Kelihatannya mungkin bahwa kecerdasan buatan (AI) adalah pertanda revolusi teknologi berikutnya. Jika AI akan dikembangkan ke titik ketika itu akan dapat belajar, berpikir dan bahkan "merasa", dan semua ini tanpa campur tangan manusia, semua kita tahu tentang dunia berubah hampir semalam. Datang era kecerdasan buatan benar-benar cerdas.
DeepMind
Itulah mengapa begitu menarik untuk melacak tonggak utama dalam pengembangan ICS yang berlangsung, termasuk pengembangan jaringan saraf dari Google DeepMind. jaringan saraf ini telah mampu mengalahkan manusia dalam dunia game, dan sebuah studi baru oleh Google, menunjukkan bahwa pencipta DeepMind belum yakin apakah AI lebih menyukai perilaku yang lebih agresif atau koperasi.

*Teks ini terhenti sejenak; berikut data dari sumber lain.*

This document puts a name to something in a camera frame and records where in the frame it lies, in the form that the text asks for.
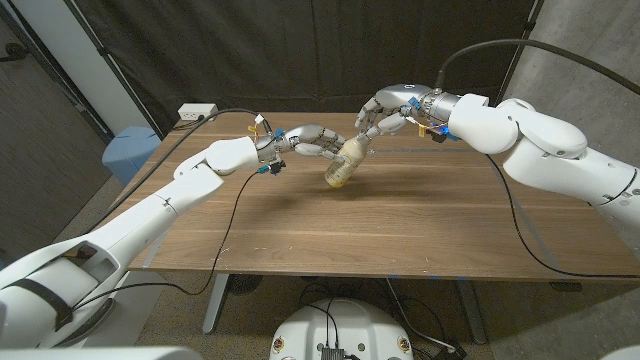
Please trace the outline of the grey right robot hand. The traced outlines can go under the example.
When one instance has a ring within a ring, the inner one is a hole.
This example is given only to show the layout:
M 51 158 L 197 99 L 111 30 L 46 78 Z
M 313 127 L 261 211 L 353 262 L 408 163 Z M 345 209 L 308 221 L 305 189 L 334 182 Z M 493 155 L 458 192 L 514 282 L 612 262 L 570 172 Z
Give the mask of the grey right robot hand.
M 424 129 L 436 142 L 446 140 L 447 123 L 459 97 L 425 85 L 398 84 L 378 90 L 361 108 L 355 126 L 365 123 L 356 136 L 368 145 L 374 137 L 396 134 L 412 123 Z

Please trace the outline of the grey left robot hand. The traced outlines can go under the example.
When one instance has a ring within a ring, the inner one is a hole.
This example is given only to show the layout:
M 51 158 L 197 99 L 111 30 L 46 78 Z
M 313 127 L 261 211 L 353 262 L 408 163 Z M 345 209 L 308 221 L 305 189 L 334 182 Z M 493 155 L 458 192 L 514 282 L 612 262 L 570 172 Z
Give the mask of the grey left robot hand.
M 281 153 L 295 151 L 302 156 L 325 157 L 342 165 L 345 157 L 339 151 L 345 138 L 339 133 L 317 124 L 305 124 L 275 135 L 260 137 L 255 147 L 260 162 L 273 163 Z

Tim Google menciptakan dua naskah yang relatif sederhana yang dapat Anda gunakan untuk memeriksa apakah jaringan saraf dapat bekerja sama, atau akan menghancurkan satu sama lain ketika menghadapi masalah kurangnya sumber daya.
mengumpulkan sumber
Dalam situasi pertama, disebut Temu melibatkan dua versi DeepMind - merah dan biru - tugas pembersihan hijau "apel" dalam ruang tertutup telah dimasukkan. Tapi para peneliti yang tertarik dalam pertanyaan tidak hanya tentang siapa yang akan datang pertama ke garis finish. Kedua versi DeepMind dipersenjatai dengan laser, yang mereka bisa menggunakan setiap saat untuk menembak musuh dan untuk sementara menonaktifkannya. Kondisi ini diasumsikan dua skenario utama: satu versi DeepMind adalah untuk menghancurkan yang lain dan mengumpulkan semua apel, atau mereka akan membiarkan mendapatkan satu sama lain tentang jumlah yang sama.

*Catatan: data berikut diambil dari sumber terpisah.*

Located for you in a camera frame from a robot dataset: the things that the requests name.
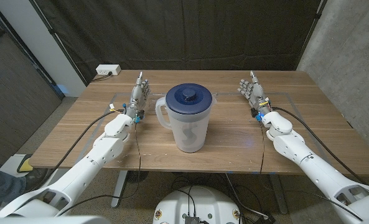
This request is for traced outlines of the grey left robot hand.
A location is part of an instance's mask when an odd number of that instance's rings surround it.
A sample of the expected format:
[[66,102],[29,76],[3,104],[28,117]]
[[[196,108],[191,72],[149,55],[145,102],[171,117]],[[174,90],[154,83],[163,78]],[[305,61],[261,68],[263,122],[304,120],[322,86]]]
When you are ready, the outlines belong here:
[[136,83],[132,90],[125,112],[125,115],[131,117],[135,123],[138,123],[139,120],[144,116],[143,109],[146,105],[149,93],[149,82],[147,79],[143,79],[143,74],[140,72],[136,79]]

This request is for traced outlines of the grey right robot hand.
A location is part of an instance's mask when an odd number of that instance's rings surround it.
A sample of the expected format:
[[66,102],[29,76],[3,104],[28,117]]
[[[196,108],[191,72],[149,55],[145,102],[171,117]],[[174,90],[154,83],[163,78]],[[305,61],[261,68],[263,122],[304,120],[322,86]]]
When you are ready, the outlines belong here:
[[251,81],[241,79],[238,91],[246,98],[251,106],[251,115],[257,121],[262,121],[263,117],[272,111],[270,100],[264,94],[254,71],[250,71]]

Menjalankan simulasi setidaknya seribu kali, para peneliti menemukan bahwa Google DeepMind sangat damai dan siap untuk bekerja sama, ketika di ruang tertutup adalah banyak apel. Tapi dengan menurunnya sumber daya, versi merah atau biru DeepMind mulai menyerang dan menonaktifkan satu sama lain. Situasi ini untuk sebagian besar mirip dengan kehidupan nyata dari kebanyakan hewan, termasuk manusia.
Yang lebih penting, kurang dan kurang "pintar" jaringan saraf lebih suka kerja sama di semua. Lebih kompleks, jaringan besar umumnya lebih disukai pengkhianatan dan keegoisan seluruh serangkaian percobaan.
Mencari "korban"
Dalam skenario kedua, yang disebut Wolfpack, versi merah dan biru diminta untuk melacak bentuk sederhana dari "korban". Mereka bisa mencoba untuk menangkapnya sendiri, tapi bagi mereka itu akan lebih menguntungkan untuk mencoba melakukannya bersama-sama. Setelah semua, jauh lebih mudah untuk mendorong korban ke sudut, jika Anda beroperasi di tandem.

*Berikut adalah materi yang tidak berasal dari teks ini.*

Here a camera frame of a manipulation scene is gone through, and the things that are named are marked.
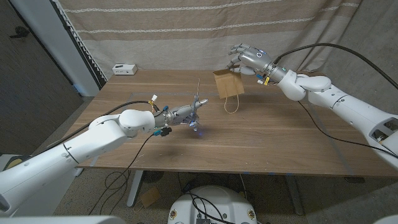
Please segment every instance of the robot finger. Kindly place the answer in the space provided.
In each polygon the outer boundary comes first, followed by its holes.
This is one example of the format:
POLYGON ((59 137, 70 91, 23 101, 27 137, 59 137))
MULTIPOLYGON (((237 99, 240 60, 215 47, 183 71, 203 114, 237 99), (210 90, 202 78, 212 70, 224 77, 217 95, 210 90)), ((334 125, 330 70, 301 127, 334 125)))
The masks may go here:
POLYGON ((240 72, 243 75, 255 75, 256 74, 254 69, 252 67, 249 67, 249 66, 245 66, 245 67, 240 68, 240 72))
POLYGON ((247 44, 237 44, 237 45, 231 47, 230 49, 233 50, 233 49, 238 48, 238 47, 250 48, 250 46, 247 45, 247 44))
POLYGON ((246 49, 243 47, 238 47, 238 48, 232 49, 230 52, 228 52, 228 55, 235 54, 235 53, 242 53, 245 50, 246 49))
POLYGON ((226 68, 229 69, 231 68, 235 63, 240 62, 241 59, 239 59, 239 56, 235 56, 234 58, 231 59, 231 61, 227 64, 226 68))

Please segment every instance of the small white box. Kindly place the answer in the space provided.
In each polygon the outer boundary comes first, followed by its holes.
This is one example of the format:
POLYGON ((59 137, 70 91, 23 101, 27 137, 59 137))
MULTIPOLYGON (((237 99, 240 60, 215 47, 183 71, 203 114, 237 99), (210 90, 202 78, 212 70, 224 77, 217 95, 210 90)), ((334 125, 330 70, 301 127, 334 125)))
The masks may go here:
POLYGON ((137 71, 136 65, 116 64, 112 71, 115 75, 133 75, 137 71))

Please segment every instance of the white device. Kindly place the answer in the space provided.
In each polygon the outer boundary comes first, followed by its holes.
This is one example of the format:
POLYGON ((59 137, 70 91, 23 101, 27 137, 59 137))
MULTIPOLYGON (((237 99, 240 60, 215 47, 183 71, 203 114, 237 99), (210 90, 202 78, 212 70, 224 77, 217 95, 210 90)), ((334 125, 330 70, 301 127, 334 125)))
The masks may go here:
MULTIPOLYGON (((199 197, 208 199, 220 211, 224 221, 231 223, 256 224, 256 213, 253 206, 242 196, 226 187, 208 185, 195 188, 190 191, 199 197)), ((172 205, 169 213, 168 224, 175 223, 219 223, 213 219, 204 216, 192 204, 194 195, 184 194, 178 198, 172 205)), ((197 207, 201 211, 219 218, 220 214, 214 206, 207 201, 201 202, 199 198, 195 199, 197 207)))
POLYGON ((116 64, 112 71, 115 75, 134 75, 137 72, 136 65, 116 64))

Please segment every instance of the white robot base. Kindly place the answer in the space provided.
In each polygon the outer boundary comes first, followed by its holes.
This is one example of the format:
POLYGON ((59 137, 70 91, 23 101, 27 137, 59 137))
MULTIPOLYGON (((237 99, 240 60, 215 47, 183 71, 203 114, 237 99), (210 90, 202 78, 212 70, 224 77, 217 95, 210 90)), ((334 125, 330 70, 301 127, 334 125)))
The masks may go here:
MULTIPOLYGON (((207 185, 195 188, 190 191, 199 197, 209 200, 220 211, 224 221, 239 224, 256 224, 256 214, 253 206, 242 196, 231 189, 215 185, 207 185)), ((210 217, 205 217, 192 204, 192 197, 184 194, 178 198, 170 209, 168 224, 189 224, 189 223, 221 223, 210 217)), ((206 200, 195 199, 197 207, 212 217, 221 219, 216 208, 206 200)))

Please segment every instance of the gray curtain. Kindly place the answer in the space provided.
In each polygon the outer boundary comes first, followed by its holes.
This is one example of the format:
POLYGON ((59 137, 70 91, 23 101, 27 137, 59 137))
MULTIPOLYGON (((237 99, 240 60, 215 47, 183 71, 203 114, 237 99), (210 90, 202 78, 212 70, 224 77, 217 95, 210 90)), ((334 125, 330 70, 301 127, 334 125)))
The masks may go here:
MULTIPOLYGON (((315 42, 337 43, 360 0, 61 0, 107 77, 115 63, 145 70, 219 70, 228 49, 245 43, 276 57, 315 42)), ((328 48, 281 61, 291 69, 323 65, 328 48)))

Meskipun hasil dicampur dalam kasus jaringan kecil, versi yang lebih besar dengan cepat menyadari bahwa kerjasama bukan kompetisi dalam situasi ini akan lebih menguntungkan.
"Dilema Tahanan"
Jadi apa yang ini dua versi sederhana dari "dilema narapidana" menunjukkan kepada kita? DeepMind tahu bahwa cara terbaik untuk bekerja, jika Anda ingin melacak target, tetapi ketika sumber daya terbatas, bekerja dengan baik pengkhianatan.
Mungkin hal terburuk dalam hasil ini bahwa "naluri" kecerdasan buatan terlalu mirip dengan manusia, dan kami menyadari apa yang kadang-kadang mereka menyebabkan.